Work task = Look below for the line holding "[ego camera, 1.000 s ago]" and the line holding "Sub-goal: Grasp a". Repeat those two and everything between, exactly.

** Opening Entries shown block **

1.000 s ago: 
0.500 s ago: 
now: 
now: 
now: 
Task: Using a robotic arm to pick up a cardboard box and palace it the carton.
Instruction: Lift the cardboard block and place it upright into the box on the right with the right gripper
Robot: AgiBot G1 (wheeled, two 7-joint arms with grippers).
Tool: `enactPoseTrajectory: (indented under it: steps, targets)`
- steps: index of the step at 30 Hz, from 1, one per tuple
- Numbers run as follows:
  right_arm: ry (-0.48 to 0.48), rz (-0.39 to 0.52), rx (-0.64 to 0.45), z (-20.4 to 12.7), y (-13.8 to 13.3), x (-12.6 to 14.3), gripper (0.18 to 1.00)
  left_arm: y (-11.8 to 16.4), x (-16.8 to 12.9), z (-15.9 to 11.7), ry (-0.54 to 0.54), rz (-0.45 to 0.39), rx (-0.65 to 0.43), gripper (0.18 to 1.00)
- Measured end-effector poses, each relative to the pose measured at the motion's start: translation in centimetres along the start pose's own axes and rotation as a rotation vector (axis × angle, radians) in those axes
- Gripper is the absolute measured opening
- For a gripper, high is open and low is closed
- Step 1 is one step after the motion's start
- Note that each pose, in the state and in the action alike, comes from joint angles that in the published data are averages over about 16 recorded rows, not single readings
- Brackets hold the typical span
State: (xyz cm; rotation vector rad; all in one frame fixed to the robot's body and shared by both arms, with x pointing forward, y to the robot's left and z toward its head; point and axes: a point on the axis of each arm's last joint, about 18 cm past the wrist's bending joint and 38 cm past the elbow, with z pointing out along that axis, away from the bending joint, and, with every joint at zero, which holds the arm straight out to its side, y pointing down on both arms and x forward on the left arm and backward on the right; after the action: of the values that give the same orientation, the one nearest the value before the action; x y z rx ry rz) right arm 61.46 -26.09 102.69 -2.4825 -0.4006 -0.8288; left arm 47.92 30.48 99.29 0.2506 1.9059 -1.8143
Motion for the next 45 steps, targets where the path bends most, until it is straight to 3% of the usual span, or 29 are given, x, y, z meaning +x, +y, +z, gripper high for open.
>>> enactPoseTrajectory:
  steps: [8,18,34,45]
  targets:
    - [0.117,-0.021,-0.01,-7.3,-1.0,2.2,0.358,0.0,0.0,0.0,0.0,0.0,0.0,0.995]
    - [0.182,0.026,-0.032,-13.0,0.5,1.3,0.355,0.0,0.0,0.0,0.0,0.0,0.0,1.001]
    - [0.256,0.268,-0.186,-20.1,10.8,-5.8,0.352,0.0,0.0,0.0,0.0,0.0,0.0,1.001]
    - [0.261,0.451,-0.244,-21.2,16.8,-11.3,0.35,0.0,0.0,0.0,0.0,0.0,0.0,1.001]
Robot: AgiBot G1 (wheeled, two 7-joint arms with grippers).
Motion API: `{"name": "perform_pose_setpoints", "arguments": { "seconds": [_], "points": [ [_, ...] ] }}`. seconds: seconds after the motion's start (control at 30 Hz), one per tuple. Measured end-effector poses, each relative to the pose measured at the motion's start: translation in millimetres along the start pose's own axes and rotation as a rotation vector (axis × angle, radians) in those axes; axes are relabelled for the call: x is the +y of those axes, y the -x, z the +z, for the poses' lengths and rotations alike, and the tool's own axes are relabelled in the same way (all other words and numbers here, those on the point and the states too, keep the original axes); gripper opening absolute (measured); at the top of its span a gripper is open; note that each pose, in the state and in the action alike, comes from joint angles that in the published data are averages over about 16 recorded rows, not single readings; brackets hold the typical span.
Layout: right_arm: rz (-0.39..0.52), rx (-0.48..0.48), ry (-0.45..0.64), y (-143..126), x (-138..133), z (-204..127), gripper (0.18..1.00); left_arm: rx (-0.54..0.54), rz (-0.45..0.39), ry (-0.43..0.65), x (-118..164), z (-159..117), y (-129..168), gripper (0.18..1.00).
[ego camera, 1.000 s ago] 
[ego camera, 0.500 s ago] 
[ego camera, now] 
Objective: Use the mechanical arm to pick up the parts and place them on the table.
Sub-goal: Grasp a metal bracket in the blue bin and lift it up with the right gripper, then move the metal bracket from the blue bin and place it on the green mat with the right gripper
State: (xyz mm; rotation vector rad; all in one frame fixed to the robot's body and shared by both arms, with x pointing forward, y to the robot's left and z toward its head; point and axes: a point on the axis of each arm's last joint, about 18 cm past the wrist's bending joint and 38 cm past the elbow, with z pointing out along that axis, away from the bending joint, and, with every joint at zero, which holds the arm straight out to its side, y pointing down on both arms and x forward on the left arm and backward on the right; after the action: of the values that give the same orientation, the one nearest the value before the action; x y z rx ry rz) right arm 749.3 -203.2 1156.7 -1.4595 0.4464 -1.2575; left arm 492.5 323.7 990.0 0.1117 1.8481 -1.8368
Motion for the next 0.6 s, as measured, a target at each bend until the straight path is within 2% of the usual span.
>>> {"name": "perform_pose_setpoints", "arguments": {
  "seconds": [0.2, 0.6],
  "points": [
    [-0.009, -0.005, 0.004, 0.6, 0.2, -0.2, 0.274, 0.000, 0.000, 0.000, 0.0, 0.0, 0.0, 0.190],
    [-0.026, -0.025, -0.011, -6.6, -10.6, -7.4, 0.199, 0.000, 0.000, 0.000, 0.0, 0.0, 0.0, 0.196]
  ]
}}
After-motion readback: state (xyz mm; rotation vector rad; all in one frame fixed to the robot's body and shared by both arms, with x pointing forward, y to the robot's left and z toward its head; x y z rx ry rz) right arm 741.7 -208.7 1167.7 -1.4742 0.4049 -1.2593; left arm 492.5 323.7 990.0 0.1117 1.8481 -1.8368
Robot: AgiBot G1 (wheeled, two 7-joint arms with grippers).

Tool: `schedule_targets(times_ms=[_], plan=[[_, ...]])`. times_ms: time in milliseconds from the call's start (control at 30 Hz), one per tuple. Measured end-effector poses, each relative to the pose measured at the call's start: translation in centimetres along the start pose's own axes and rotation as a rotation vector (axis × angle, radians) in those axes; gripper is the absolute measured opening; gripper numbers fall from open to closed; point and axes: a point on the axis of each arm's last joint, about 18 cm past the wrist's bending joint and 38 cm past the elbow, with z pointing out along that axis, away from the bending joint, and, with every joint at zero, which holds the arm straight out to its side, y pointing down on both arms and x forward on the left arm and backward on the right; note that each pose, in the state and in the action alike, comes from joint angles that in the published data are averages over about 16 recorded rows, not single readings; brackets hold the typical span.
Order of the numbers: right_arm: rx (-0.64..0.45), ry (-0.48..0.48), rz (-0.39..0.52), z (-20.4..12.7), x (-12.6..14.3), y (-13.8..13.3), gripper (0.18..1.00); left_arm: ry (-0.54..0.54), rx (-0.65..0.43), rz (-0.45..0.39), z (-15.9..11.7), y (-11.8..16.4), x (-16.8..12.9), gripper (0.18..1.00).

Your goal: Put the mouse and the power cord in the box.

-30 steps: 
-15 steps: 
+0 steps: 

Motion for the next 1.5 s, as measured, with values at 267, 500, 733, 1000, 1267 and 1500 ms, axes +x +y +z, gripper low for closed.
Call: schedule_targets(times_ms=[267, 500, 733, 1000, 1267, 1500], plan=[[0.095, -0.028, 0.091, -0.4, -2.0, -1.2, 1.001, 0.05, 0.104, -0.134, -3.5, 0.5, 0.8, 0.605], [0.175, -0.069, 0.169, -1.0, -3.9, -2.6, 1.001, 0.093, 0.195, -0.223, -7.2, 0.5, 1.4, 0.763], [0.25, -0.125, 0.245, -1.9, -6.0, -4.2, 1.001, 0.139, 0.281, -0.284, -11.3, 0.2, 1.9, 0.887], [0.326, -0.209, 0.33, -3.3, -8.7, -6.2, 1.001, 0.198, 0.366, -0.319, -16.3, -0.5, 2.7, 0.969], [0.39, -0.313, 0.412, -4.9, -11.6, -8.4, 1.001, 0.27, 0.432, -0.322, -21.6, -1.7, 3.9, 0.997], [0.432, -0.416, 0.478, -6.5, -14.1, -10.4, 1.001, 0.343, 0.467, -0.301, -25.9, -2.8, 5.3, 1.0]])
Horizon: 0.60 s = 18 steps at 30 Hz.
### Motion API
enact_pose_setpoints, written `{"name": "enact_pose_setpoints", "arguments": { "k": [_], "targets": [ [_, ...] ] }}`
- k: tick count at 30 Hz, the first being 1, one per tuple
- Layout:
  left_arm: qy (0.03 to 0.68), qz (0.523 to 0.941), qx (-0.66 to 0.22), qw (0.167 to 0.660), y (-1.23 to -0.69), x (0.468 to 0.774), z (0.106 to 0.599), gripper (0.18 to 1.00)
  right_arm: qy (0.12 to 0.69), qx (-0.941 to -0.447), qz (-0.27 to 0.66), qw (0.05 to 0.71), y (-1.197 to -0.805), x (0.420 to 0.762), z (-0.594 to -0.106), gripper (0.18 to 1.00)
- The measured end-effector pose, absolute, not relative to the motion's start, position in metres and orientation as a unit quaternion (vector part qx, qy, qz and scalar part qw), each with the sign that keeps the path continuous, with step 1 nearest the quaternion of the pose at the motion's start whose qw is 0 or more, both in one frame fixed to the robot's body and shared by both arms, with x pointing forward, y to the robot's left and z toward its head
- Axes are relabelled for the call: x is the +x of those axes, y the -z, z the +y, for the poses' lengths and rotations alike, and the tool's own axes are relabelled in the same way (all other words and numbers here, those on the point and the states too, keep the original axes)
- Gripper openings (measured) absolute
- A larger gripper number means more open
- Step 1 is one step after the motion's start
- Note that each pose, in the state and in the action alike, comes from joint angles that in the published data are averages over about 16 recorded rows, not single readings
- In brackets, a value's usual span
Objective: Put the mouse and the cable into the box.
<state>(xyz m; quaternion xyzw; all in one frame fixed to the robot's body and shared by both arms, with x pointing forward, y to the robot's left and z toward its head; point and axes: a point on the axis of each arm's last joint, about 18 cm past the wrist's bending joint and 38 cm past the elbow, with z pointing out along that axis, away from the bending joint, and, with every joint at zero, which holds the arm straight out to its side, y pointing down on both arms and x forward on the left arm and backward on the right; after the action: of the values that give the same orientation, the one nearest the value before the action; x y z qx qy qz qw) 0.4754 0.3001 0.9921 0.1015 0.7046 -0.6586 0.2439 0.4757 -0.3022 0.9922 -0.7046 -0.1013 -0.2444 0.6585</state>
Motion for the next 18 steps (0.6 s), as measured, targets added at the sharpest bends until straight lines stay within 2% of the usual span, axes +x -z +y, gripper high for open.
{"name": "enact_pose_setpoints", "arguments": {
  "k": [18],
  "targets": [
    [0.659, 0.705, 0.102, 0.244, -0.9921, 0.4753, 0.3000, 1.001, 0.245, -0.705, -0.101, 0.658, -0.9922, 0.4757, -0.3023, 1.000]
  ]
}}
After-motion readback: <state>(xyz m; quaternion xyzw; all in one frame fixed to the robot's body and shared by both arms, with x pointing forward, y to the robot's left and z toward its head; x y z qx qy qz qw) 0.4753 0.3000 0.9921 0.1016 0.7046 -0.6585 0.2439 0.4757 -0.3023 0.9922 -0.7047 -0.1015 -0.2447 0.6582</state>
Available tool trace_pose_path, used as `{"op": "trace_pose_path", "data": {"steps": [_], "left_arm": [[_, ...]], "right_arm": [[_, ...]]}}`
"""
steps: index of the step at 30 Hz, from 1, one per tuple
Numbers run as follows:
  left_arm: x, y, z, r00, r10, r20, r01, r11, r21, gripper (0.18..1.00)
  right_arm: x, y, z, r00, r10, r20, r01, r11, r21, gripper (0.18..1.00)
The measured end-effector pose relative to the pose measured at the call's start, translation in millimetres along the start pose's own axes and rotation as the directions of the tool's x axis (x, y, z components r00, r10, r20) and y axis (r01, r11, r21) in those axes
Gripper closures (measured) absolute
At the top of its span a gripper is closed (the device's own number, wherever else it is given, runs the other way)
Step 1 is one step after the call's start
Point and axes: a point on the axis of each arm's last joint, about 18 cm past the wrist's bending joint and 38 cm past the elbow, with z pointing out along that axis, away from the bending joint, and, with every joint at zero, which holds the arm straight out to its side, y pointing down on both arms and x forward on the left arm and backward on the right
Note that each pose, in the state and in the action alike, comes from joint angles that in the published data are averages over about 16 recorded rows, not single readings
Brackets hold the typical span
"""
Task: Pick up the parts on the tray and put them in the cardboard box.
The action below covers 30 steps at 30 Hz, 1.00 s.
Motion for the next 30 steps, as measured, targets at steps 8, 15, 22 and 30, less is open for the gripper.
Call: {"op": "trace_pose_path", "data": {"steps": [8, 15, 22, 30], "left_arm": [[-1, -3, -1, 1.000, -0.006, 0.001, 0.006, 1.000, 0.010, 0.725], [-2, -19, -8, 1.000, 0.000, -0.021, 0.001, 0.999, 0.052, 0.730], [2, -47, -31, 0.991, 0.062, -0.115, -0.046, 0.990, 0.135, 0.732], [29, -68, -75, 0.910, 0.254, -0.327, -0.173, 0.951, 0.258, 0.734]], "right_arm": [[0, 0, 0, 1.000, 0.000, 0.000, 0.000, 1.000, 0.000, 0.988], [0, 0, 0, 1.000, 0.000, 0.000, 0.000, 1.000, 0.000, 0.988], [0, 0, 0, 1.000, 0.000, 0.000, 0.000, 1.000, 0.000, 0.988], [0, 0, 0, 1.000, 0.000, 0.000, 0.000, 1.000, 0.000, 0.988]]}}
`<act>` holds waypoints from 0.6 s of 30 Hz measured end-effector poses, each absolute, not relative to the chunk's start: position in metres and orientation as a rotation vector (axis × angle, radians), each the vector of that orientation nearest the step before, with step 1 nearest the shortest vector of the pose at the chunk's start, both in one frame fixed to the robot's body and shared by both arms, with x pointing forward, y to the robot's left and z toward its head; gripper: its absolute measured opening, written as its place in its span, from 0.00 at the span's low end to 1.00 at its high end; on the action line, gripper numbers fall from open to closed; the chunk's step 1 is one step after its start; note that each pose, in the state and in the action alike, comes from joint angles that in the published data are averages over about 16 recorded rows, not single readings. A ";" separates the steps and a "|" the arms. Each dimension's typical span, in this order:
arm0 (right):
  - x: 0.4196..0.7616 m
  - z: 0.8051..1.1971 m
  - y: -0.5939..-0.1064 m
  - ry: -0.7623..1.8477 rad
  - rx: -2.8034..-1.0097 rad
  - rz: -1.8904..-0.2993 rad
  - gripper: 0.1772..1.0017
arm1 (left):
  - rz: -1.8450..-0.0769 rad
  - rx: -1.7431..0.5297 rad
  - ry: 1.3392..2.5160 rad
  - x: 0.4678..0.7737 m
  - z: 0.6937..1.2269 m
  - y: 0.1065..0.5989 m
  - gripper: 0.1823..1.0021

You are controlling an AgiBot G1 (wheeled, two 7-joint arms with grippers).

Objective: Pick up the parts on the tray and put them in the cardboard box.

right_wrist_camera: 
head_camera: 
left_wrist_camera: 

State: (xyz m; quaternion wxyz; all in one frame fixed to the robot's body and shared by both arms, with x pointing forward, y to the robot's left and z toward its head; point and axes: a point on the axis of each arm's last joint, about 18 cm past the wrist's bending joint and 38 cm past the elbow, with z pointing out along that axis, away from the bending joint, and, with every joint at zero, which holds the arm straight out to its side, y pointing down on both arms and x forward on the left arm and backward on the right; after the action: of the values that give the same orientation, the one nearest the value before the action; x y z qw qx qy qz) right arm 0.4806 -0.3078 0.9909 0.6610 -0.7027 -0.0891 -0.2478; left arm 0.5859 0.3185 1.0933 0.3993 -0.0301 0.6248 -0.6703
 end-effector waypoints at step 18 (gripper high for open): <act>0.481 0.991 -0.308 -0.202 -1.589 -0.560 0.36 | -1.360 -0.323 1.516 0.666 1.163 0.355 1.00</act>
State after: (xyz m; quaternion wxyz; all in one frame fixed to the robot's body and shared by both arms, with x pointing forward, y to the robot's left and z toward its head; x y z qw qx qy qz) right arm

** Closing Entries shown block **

Answer space =
[ego camera, 1.000 s ago] 
[ego camera, 0.500 s ago] 
[ego camera, now] 
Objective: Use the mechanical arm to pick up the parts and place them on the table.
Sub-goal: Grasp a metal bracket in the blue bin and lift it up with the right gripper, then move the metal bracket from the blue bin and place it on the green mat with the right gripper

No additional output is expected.